This series is grounded in conversation rather than commentary. It centers on CISOs and other cyber leaders who are in the seat—navigating real leadership pressure, complex risk decisions, and the human realities of building and sustaining security programs. Some are earlier in their journey, others further along paths many of you may recognize or aspire toward. What they share isn’t theory. It’s experience—earned through moments of progress, frustration, growth, and reflection. These conversations are for the professionals who show up every day to quietly carry the weight of this industry.

John Scrimsher (Kontoor Brands) — “Your voice matters.”

In this episode, I sat down with John Scrimshire, CISO at Contour Brands, the company behind brands like Wrangler, Lee, and Helly Hansen. John has spent more than 30 years in cybersecurity, with experience that spans Fortune 10 enterprises, startups, and everything in between. His path into security was not part of some polished long-term master plan. It was more what he called being in the “wrong place at the right time”—stepping into problems that needed solved, saying yes to opportunities others did not want, and gradually building a career around curiosity, problem-solving, and scale.

What stood out most in our conversation was how early John learned that security is not just about defense—it is about enabling the business at scale. He talked about the era of macro viruses, Melissa, ILOVEYOU, and the early years of offensive tools like Back Orifice, and how that period pushed him to reverse engineer threats and create solutions large enough for global enterprise environments. In one example, when commercial tools were too slow to scan a massive global network, John worked with a strong security research team to build internal capability that could identify vulnerable systems in minutes instead of months. That mindset—using security knowledge to create operational advantage—is a theme that has clearly stayed with him throughout his career.

He also shared one of the most valuable leadership lessons in the interview: adaptability matters as much as expertise. John described traveling to negotiate a security agreement in a different country and initially approaching it with a Western, hard-charging style that failed. After candid feedback from a local leader, he adjusted his approach to fit the culture, built trust, and ultimately closed in six months what had previously taken years of failed attempts. It was a powerful reminder that leadership is not just about being right or knowledgeable—it is about knowing how to connect, listen, and adapt so that your message can actually land.

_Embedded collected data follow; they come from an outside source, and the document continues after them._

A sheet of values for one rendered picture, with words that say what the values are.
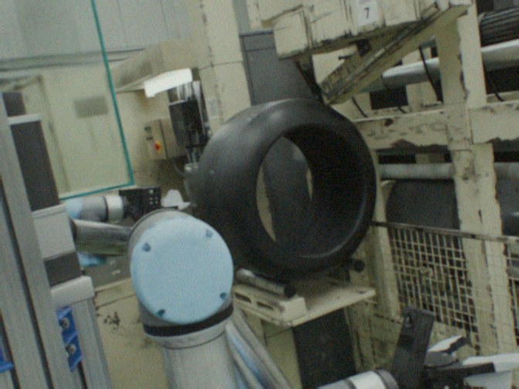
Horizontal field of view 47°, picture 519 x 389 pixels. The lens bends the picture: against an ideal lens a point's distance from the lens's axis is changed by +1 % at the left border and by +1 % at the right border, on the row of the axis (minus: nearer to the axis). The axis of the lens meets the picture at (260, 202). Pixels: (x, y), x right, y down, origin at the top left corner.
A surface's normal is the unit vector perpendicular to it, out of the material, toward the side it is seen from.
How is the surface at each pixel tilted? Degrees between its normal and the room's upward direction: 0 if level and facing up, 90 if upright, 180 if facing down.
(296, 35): 90
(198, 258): 82
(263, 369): 82
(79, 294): 90
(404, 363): 59
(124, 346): 90
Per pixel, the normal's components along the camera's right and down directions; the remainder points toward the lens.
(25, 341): 0.66, 0.00
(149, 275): 0.26, -0.03
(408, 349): -0.91, -0.32
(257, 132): -0.15, -0.46
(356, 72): -0.86, 0.23
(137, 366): 0.48, 0.05
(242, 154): -0.26, -0.26

Additional takeaways from the conversation:

  • Some of the best security careers start by saying yes to the work nobody else wants. John’s early path was built by taking ownership of problems and figuring things out as he went.
  • Cybersecurity is one of the strongest collaboration communities in business. John’s example of the retail and hospitality ISAC showed that even fierce business competitors can still share openly to defend the industry together.
  • The biggest room in the world is the room for improvement. John actively seeks out uncomfortable feedback because that is often where the biggest growth happens.
  • Production mistakes leave lasting scars—but they also build discipline. After a firewall change knocked 30,000 machines offline, John came away with an even deeper conviction around dev environments, backout plans, and disciplined change management.
  • AI may not create entirely new risks, but it dramatically changes the velocity of risk. In John’s view, AI exposes and accelerates the risks organizations already had.
  • Take care of the human first. John is deeply focused on making sure his team knows family and health come first, because people cannot perform well when life outside work is unraveling.
  • The CISO role is broader than most younger professionals realize. It is not just blue-team defense. It includes architecture, engineering, GRC, compliance, budgeting, and resource planning.
  • Ownership is a leadership discipline. One of the books that shaped John most was Extreme Ownership, particularly the idea that if someone on your team fails, a leader needs to examine what they could have done better too.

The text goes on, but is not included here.